Brown's Daily Word 11-16-11

 
Good morning, 
    Praise the Lord for this Wednesday.  We are just a week away from Thanksgiving Eve. The Lord blessed us with a very mild and winsome day yesterday.  I was walking around the church grounds yesterday looking at the Forsythia bush that was planted by dear brother Ed Hower, which is currently in bloom.  We have fresh flowers in November.  In Orissa , India the roses are in full bloom, along with the Poinsettias, which bloom profusely during Christmas season.  You will see the Poinsettias in bloom by the hedges and byways, welcoming the NEWBORN King.        
    We will gather for our Midweek service this evening at 6 PM with a full meal. followed by Bible Study and choir practice. 
    These devotions are posted on  my home page:  Brownnaik.blogspot.com and also on my face Book page.
   As I pause and ponder anew about Thanksgiving I confess that sometimes I grumble.  I ask the Lord for His Forgiveness.  Grumbling is forgetfulness.  Maya Angelou, African-American poet, tells of whiners who would come into her grandmother's store in Arkansas. Grandma would always quietly beckon Maya to come closer. Then she would bait the customer with "How are you doing today, Brother Thomas?"  As the complaining gushed forth, she would nod or make eye contact with her granddaughter to make sure Maya heard what was being said. As soon as the whiner left, her grandmother would ask Maya to stand in front of her.
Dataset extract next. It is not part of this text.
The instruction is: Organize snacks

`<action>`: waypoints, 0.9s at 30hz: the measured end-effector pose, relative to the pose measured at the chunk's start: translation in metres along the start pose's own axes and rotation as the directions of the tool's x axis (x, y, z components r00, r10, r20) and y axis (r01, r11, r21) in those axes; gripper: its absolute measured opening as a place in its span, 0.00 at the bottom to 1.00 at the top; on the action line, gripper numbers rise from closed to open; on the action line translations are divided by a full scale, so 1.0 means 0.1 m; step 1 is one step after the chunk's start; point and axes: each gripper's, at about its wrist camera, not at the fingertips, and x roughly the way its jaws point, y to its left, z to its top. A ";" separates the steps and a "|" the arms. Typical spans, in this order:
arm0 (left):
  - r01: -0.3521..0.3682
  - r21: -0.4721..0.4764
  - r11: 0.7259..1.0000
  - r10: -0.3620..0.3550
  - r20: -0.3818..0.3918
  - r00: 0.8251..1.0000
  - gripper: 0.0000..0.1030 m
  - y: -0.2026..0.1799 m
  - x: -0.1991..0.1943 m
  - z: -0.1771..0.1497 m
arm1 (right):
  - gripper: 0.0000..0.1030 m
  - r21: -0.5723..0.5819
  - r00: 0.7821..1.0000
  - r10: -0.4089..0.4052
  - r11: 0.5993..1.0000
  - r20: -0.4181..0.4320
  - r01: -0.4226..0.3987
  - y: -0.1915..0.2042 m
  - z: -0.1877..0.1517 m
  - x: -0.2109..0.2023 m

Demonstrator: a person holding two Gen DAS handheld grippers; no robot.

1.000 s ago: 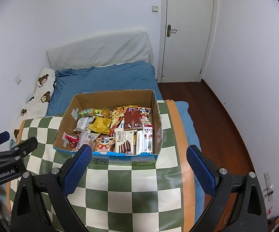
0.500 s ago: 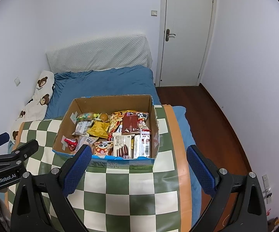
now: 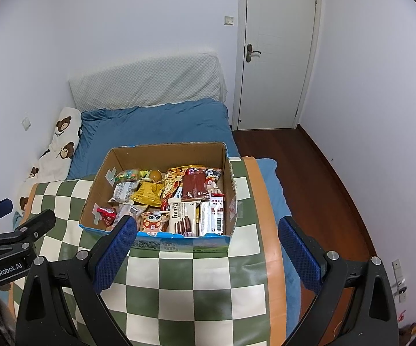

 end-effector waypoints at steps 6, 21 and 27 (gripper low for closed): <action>0.000 0.006 1.000 0.000 0.005 1.000 1.00 -0.01 -0.02 0.00 | 0.97 0.004 1.000 -0.001 1.000 0.002 0.001 0.00 -0.01 -0.02; -0.003 0.011 1.000 0.003 0.018 1.000 1.00 -0.03 -0.09 0.02 | 0.97 0.019 1.000 -0.002 1.000 0.013 0.001 -0.05 -0.03 -0.10; 0.001 0.011 1.000 -0.001 0.018 1.000 1.00 -0.04 -0.11 0.01 | 0.97 0.022 1.000 0.000 1.000 0.014 0.000 -0.06 -0.04 -0.11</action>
Then she would say the same thing she had said at least a thousand times: "Sister, did you hear what Brother So-and-So or Sister-Much-to-Do complained about?  You heard that!"  Maya would nod.
    Grandma would continue, "Sister, there are people who went to sleep all over the world last night, poor and rich and white and black, but they will never wake up again.  Sister, those who expected to rise did not .... And those dead folks would give anything, anything at all for just five minutes of this weather or 10 minutes of that plowing that person was grumbling about.  So you watch yourself about complaining, Sister" said Grandma.
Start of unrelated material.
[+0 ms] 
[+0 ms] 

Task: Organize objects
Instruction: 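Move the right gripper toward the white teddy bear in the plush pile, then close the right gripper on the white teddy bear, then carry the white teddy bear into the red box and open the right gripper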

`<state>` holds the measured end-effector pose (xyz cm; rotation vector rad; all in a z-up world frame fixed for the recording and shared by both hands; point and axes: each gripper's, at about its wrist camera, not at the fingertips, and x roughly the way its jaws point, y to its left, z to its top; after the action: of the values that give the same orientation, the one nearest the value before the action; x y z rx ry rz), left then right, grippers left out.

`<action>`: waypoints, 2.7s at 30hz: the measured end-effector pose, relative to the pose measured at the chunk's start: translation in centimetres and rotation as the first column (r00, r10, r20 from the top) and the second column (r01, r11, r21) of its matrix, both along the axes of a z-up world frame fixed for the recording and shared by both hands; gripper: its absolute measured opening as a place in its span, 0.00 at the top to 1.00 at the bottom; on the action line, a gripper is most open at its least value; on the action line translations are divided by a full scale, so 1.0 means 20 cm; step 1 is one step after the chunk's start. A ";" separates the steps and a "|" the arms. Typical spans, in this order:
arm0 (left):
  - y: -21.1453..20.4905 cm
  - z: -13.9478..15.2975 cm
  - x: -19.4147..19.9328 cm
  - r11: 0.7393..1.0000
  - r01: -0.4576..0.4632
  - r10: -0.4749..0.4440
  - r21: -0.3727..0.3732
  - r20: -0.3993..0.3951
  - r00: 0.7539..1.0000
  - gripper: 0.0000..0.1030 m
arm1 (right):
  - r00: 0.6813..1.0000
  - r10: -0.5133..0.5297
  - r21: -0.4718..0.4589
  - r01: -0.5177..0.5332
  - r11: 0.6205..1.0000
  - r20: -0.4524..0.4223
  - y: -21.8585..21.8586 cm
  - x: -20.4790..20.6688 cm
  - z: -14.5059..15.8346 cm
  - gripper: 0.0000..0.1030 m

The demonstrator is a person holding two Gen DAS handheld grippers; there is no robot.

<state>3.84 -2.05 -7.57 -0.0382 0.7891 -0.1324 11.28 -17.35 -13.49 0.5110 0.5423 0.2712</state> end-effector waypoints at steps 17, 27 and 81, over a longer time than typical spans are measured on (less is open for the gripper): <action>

    Grandma would conclude: "What you're supposed to do when you don't like a thing is change it.  If you can't change it, change the way you think about it.  Don't complain." 
    Paul said, "Do all things without murmuring ["complaining" in some translations]", using the same word found in the Greek translation of the Old Testament, the word found in the story of grumbling Hebrews. It's a word which sound like what it means—gongusmos.  Like our English word "murmur", it sounds like grumbling?  "Do all things without murmuring," for grumbling is forgetting.  That goes not only for our relationship with God but also for our relationships with one another.  Often, when I murmur about people close to me, it is because I forget the good things in their lives and in our relationship.
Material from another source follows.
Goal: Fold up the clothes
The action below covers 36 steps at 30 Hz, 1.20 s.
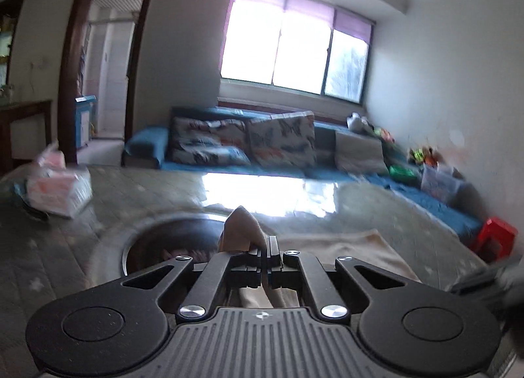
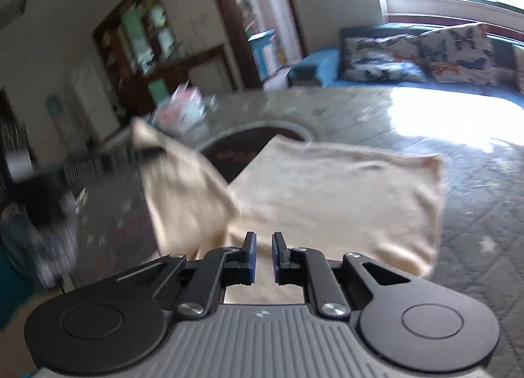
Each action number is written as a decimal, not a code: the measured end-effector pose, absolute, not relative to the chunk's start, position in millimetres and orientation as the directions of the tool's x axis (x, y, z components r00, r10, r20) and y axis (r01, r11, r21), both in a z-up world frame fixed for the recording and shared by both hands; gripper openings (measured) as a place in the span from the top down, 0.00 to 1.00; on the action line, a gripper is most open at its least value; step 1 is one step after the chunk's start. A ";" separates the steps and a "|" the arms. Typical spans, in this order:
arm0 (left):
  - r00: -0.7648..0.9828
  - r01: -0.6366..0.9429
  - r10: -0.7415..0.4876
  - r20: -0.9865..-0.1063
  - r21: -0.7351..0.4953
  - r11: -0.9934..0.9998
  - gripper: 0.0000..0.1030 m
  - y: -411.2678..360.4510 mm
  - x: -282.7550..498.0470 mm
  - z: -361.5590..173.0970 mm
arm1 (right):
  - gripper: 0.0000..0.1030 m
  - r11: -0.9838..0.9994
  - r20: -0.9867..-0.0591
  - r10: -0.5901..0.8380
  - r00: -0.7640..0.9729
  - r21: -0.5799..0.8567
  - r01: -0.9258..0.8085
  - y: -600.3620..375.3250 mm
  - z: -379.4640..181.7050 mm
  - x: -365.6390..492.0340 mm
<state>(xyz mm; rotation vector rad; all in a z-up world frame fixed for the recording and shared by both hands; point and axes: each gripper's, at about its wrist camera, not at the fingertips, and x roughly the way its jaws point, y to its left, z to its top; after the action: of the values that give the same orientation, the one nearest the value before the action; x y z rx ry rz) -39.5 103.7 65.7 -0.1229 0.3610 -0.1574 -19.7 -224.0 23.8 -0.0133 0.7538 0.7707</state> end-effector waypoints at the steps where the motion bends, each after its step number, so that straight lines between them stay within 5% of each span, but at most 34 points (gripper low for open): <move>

    God still graciously satisfies our hunger.  God still graciously feeds us with the Bread of Life, Jesus Himself.  Grace is something completely unearned and unmerited.  Thanksgiving is acknowledging that someone has given us what was not our due.  Thanksgiving is recognizing we have been given something not owed us.
    Americans are big on entitlement.  We presuppose that God owes us something or that God is in our debt although, in reality God's goodness is never earned.  If it were earned, it would be barter not blessing.  In fact, sometimes God surprises us in that when we least deserve it, God pours out gracious blessings on us.  An entitlement mentality seldom leads to thanksgiving.  When we think we've got it coming to us, what is there to be thankful for?  (So, according to that line of thinking, why not grumble when we don't receive what we think we deserve?)     
    Thankfulness," veteran preacher Warren Wiersbe once observed, "is the opposite of selfishness.  The selfish person says, ‘I deserve what comes to me! Other people ought to make me happy.'  But the mature Christian realizes that life is a gift from God, and that the blessings of life come only from God's bountiful hand."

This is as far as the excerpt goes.